Платформа секвенирования | Стратегия секвенирования | Данные рекомендуются | Контроль качества |
Illumina novaseq | PE150 | Глубина 100x | Q30≥85% |
Концентрация (нг/мкл) | Общая сумма (нг) | Объем (мкл) |
≥1 | ≥60 | ≥20 |
Бактерии: ≥1x107 ячейки
Одноклеточные грибы: ≥5x106-1x107 ячейки
Макро грибы: ≥4 г
Включает следующий анализ:
Вариант вызова: типы SNP
Вариант вызова: распределение длины индела
Исследуйте достижения, облегченные услугами по перепончации в микробном геноме BMKGene посредством кураторской коллекции публикаций.
Jia, Y. et al. (2023) «Объединение транскриптома и повторного последовательности генома для скрининга генов устойчивости к болезням для пшеничного карлика»,Международный журнал молекулярных наук, 24 (24). doi: 10.3390/ijms242417356.
Цзян, М. и соавт. (2023) «Контролируемый ампициллином метаболизм глюкозы манипулирует переходом от толерантности к устойчивости у бактерий»,Наука достижения, 9 (10). doi: 10.1126/sciadv.ade8582/suppl_file/sciadv.ade8582_sm.pdf.

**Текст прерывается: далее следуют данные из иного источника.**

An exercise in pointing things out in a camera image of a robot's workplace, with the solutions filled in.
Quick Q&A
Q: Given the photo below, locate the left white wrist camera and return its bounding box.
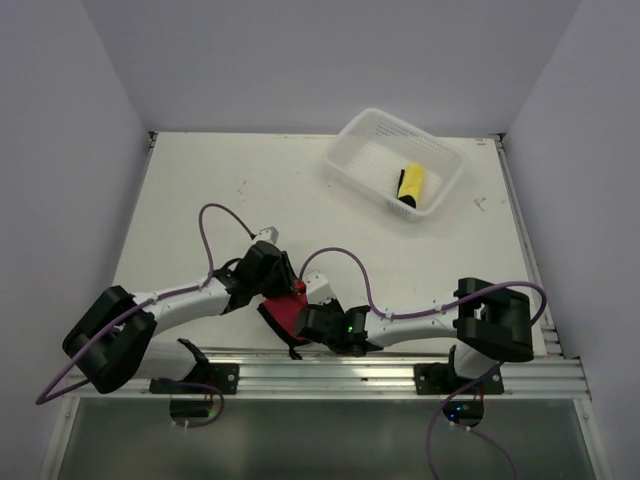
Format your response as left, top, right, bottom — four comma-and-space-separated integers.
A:
253, 226, 279, 245

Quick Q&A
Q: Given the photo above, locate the grey and yellow towel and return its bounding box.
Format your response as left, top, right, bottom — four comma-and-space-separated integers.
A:
396, 162, 425, 209

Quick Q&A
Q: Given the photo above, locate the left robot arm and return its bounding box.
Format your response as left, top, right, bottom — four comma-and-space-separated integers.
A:
62, 240, 305, 394

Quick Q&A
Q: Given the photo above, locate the grey and pink towel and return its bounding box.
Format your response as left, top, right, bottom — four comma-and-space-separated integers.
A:
257, 294, 310, 360

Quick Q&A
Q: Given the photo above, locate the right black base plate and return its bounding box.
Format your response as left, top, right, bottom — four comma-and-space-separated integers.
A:
413, 346, 505, 396

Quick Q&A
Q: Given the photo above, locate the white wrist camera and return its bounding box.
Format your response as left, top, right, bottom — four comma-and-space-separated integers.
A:
294, 270, 336, 306
253, 226, 279, 245

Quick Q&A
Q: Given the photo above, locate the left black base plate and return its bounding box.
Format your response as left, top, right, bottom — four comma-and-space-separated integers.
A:
149, 363, 240, 395

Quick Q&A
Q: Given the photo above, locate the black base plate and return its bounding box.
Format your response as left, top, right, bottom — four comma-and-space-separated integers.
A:
413, 346, 505, 396
149, 363, 240, 395

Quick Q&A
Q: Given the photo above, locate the white plastic basket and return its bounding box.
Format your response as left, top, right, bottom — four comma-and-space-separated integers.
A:
323, 108, 467, 222

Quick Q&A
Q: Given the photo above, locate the aluminium mounting rail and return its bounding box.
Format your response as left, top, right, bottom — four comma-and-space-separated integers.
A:
69, 349, 586, 401

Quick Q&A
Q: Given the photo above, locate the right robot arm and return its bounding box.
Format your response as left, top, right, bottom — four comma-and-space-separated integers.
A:
293, 278, 537, 393

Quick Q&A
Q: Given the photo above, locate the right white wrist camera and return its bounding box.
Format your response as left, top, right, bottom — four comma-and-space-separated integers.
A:
294, 270, 336, 306

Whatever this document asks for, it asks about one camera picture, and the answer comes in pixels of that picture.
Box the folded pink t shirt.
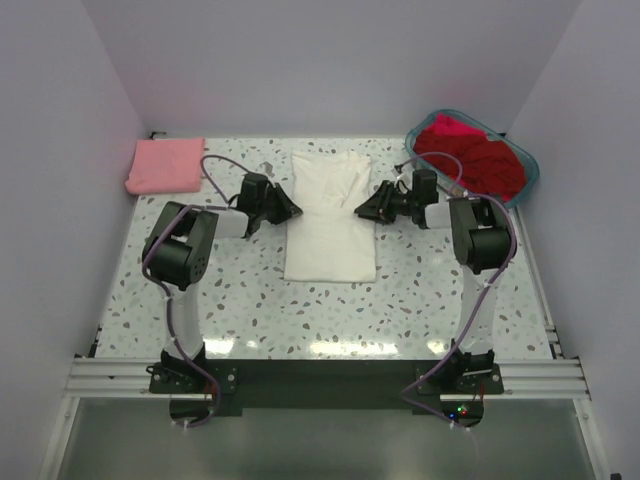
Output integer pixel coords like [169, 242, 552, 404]
[125, 137, 205, 195]

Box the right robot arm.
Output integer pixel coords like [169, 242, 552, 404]
[354, 169, 517, 393]

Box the bright pink t shirt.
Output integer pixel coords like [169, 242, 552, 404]
[427, 113, 487, 139]

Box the dark red t shirt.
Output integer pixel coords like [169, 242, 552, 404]
[413, 131, 527, 201]

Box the white t shirt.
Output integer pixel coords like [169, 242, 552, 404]
[284, 150, 376, 283]

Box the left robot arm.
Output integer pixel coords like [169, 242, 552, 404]
[141, 172, 303, 392]

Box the aluminium frame rail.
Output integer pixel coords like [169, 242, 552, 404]
[37, 294, 621, 480]

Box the teal plastic basket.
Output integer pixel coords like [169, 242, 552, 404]
[405, 109, 540, 209]

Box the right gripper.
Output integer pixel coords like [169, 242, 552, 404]
[355, 181, 418, 225]

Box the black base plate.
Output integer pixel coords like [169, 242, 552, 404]
[146, 359, 505, 426]

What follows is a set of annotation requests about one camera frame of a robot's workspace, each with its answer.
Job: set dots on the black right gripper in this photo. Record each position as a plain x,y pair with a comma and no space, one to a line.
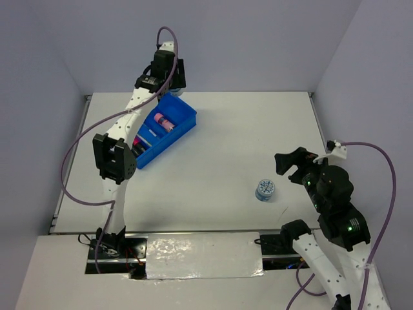
283,161

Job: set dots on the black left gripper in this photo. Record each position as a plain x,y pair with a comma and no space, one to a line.
180,81

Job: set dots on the blue paint jar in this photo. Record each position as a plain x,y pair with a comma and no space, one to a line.
176,92
265,190

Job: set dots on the pink lidded small bottle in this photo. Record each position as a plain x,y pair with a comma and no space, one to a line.
160,119

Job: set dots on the pink capped black highlighter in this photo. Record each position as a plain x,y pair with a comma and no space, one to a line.
137,141

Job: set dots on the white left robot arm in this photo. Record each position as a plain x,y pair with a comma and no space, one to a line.
113,149

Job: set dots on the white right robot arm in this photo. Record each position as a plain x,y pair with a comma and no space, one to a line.
356,284

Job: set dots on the blue compartment tray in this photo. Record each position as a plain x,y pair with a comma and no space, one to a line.
182,115

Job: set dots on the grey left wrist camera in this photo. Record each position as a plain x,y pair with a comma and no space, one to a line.
168,46

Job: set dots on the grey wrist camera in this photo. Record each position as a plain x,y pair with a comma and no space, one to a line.
168,46
335,151

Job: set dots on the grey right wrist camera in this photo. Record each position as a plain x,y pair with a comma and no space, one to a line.
335,151

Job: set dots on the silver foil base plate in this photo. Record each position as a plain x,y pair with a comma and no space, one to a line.
203,256

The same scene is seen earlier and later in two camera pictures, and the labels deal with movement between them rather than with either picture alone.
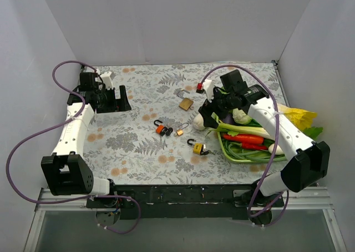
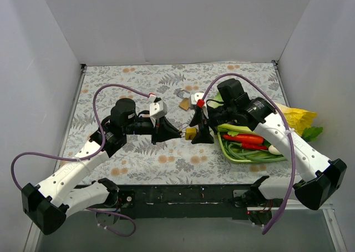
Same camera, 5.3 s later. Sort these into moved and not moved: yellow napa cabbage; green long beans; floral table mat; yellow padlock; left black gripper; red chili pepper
Moved: yellow padlock; left black gripper
Not moved: floral table mat; red chili pepper; yellow napa cabbage; green long beans
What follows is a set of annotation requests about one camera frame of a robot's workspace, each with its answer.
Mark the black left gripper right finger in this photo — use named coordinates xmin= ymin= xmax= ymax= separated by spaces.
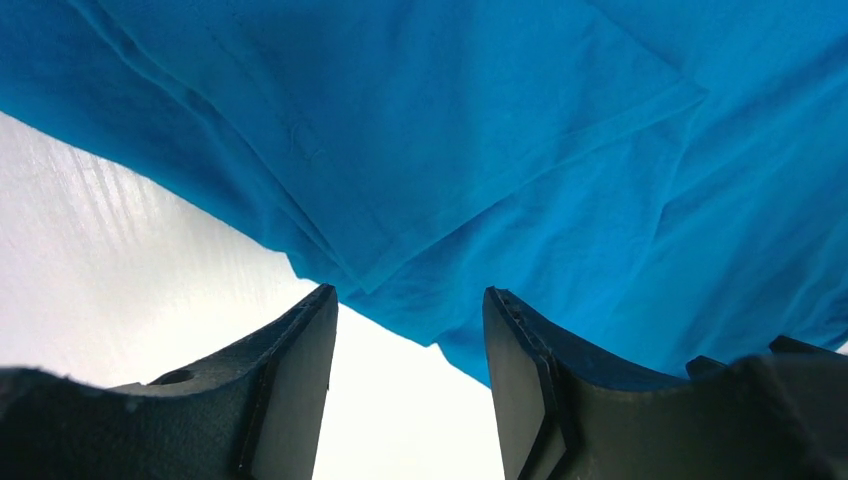
xmin=483 ymin=287 xmax=847 ymax=479

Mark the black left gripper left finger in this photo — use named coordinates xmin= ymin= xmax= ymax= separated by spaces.
xmin=1 ymin=285 xmax=338 ymax=479

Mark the blue t shirt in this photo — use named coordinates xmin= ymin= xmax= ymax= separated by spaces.
xmin=1 ymin=1 xmax=847 ymax=382

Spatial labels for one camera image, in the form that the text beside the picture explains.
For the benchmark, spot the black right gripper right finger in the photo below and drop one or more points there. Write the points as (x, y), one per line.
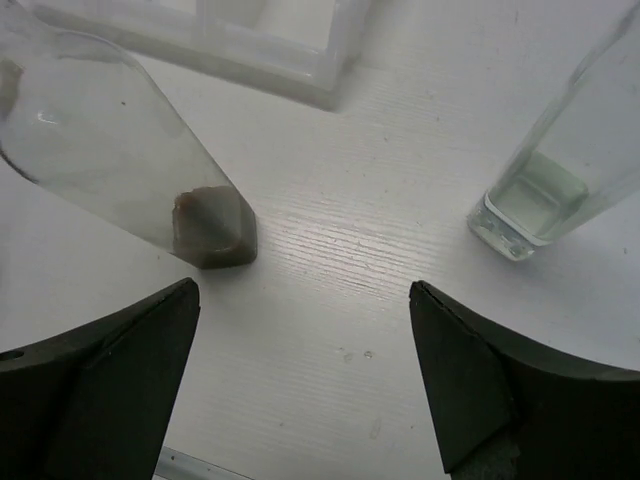
(505, 406)

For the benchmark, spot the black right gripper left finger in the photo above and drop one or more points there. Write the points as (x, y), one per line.
(95, 402)

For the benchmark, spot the clear glass oil bottle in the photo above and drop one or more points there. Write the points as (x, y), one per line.
(579, 159)

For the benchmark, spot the glass bottle with dark sauce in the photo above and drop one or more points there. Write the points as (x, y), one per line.
(82, 119)

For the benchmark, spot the white three-compartment plastic tray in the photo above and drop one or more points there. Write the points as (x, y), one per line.
(221, 39)

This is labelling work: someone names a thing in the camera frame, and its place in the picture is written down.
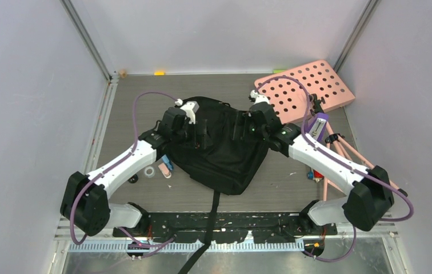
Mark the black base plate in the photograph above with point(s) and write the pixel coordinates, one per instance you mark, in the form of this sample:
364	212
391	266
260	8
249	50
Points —
228	227

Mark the clear tape roll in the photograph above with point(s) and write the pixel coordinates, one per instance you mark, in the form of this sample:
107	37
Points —
149	171

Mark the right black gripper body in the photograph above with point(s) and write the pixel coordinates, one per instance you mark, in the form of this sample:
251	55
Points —
250	131

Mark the blue eraser pen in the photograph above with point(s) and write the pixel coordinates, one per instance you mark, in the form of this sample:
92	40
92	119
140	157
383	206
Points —
167	162

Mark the purple metronome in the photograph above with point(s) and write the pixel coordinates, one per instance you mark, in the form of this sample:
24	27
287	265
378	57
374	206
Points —
316	126

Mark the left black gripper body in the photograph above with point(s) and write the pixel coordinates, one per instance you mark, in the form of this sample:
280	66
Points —
188	134

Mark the colourful toy train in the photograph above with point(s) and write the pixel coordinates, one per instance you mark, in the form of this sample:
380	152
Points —
314	176

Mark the pink correction tape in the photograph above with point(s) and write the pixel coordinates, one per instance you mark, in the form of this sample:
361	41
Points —
165	170

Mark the small wooden cork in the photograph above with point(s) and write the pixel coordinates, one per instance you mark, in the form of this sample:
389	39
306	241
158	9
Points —
122	73

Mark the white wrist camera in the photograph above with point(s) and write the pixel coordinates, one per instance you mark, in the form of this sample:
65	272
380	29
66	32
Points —
190	108
255	97

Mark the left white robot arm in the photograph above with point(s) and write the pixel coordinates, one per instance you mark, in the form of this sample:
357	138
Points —
86	199

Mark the black backpack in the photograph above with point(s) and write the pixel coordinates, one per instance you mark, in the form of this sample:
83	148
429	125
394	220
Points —
226	166

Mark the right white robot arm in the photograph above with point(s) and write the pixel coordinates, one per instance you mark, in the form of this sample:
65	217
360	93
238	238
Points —
368	193

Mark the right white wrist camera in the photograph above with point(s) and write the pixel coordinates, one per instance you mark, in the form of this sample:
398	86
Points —
255	97

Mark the pink perforated stand board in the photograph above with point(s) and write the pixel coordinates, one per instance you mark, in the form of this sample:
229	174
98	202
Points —
288	98

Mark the red black stamp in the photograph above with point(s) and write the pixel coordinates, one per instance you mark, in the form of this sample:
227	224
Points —
133	179

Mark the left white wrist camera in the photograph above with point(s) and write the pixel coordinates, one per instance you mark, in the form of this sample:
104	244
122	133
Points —
190	108

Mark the slotted aluminium rail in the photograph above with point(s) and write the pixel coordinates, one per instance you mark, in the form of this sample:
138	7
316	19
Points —
245	246

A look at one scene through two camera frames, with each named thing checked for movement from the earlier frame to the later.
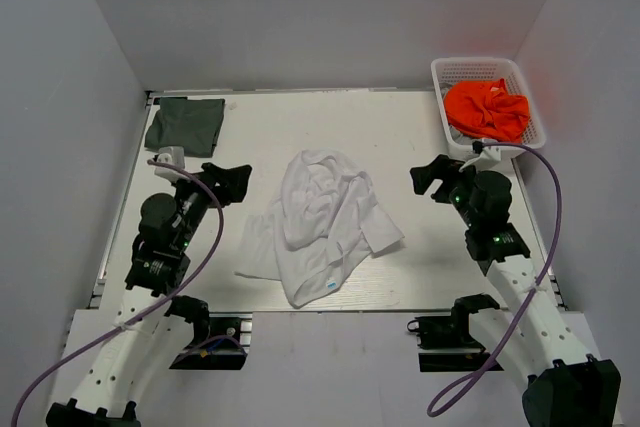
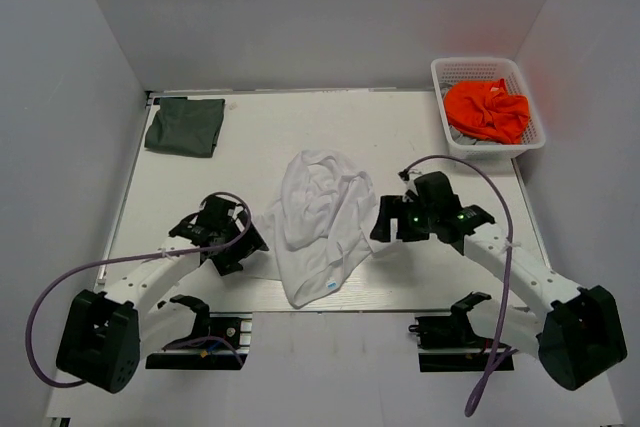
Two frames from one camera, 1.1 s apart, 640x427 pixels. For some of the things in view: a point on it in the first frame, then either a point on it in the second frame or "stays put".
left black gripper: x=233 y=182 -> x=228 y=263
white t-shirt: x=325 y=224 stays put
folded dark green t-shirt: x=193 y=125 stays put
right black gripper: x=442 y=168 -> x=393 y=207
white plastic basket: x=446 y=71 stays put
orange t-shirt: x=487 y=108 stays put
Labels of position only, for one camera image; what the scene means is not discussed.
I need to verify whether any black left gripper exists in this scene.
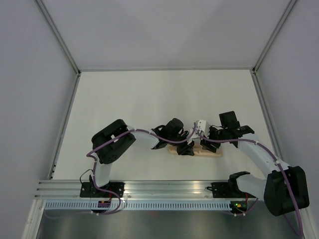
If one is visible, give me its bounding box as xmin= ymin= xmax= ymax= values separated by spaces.
xmin=168 ymin=132 xmax=194 ymax=156

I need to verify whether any peach cloth napkin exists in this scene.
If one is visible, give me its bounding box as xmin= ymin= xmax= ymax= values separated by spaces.
xmin=167 ymin=144 xmax=223 ymax=157

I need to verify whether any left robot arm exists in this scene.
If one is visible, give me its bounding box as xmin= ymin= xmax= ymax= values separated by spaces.
xmin=86 ymin=118 xmax=197 ymax=197

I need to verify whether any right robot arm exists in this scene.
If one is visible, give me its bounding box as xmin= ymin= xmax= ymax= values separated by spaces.
xmin=196 ymin=111 xmax=310 ymax=216

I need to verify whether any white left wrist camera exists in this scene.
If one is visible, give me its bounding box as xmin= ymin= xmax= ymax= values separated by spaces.
xmin=186 ymin=127 xmax=197 ymax=144

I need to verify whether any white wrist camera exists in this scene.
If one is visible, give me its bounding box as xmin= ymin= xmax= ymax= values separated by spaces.
xmin=193 ymin=119 xmax=210 ymax=138
xmin=186 ymin=127 xmax=197 ymax=144

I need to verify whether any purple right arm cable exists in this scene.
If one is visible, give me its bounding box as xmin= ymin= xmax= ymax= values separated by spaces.
xmin=195 ymin=123 xmax=304 ymax=237

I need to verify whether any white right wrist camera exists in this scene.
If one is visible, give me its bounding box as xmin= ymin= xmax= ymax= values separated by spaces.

Ян, М. и соавт. (2022) 'Aliidiomarina halalkaliphila sp. Nov., Haloalkaliphilic Bacterium, выделенная из озера содовой во внутреннем автономном регионе Монголии, Китай », Int. J. Syst. Эвол.Микробиол, 72, с. 5263. DOI: 10.1099/ijsem.0.005263.
Zhu, Z., Wu, R. и Wang, G.-H. (2024) «Последовательность генома Staphylococcus nepalensis zz-2023a, выделенная из Nasonia vitripennis»,Анонсы ресурсов микробиологииПолем doi: 10.1128/mra.00802-23.